As she shook her head slowly, she laughed. "I already told you, Sir, I can think of countless things you could help me with."
"Well why don't you run some of them past me?"
Her eyes widened as she licked her lips. "We could do that at the Hard Deck? I could still buy you that drink?"
Bradley sighed, hands planted on his hips which somehow drew her in closer. "I can't let any of you buy me drinks. Sorry, but that's not going to happen." He nodded toward his door. "But I have about fifteen minutes if there's something I can help you with."
She nodded. "Fifteen minutes would probably be more than enough, Sir."
Indigo stepped inside his office, glancing back at him over her shoulder, but Bradley saw another familiar face turn the corner in the hallway.
"Hey, there, hot shot," said Natasha, making Bradley smile. "You have a minute?"
"Actually, no," he replied, watching as his best friend looked inside to see who was waiting for him. She made a face, gaze snapping back to his. "Can it wait until later?"
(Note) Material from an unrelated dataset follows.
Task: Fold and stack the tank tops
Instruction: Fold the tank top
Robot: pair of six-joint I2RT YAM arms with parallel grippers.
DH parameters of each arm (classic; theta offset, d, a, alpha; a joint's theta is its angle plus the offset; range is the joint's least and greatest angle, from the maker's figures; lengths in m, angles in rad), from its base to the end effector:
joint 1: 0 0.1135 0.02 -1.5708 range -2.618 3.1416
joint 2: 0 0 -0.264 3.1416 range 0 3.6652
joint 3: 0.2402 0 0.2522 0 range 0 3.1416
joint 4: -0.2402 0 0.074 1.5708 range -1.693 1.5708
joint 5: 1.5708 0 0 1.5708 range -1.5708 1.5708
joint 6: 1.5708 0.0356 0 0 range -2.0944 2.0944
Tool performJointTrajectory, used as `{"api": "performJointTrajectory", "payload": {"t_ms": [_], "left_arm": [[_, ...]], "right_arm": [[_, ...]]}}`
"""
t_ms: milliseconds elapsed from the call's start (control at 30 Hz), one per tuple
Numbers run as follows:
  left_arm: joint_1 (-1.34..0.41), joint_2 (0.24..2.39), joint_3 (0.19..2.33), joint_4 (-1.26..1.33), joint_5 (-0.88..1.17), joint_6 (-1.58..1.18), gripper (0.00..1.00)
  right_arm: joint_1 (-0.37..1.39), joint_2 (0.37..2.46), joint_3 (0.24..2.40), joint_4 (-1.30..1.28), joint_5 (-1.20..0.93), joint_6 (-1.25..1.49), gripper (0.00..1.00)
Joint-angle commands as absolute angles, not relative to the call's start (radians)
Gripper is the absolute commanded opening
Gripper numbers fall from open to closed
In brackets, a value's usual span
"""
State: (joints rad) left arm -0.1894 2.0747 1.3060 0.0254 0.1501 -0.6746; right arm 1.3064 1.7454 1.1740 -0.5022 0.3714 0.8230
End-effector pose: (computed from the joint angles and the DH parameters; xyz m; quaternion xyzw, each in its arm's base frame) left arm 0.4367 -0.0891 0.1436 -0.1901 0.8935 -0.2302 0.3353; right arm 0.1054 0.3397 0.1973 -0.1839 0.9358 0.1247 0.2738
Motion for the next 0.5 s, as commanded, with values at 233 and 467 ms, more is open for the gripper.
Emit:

Nat pressed her lips together like she was fighting off a scowl. "I wanted to see if you were free to workout with me later," she whispered. "I could stop by after dinner, and we could do some reps in your garage?"
"Absolutely," he replied. "See you around seven?"
"Yeah." 
She took one more look at Indigo before marching back the way she came, leaving Bradley with nothing to do but take a seat behind his desk.
"Do you want me to close the door?" Indigo asked, voice laced with hope as she half stood.
"Leave it," Bradley replied, once again showing no hint of favoritism. "Now, what did you want to talk about?"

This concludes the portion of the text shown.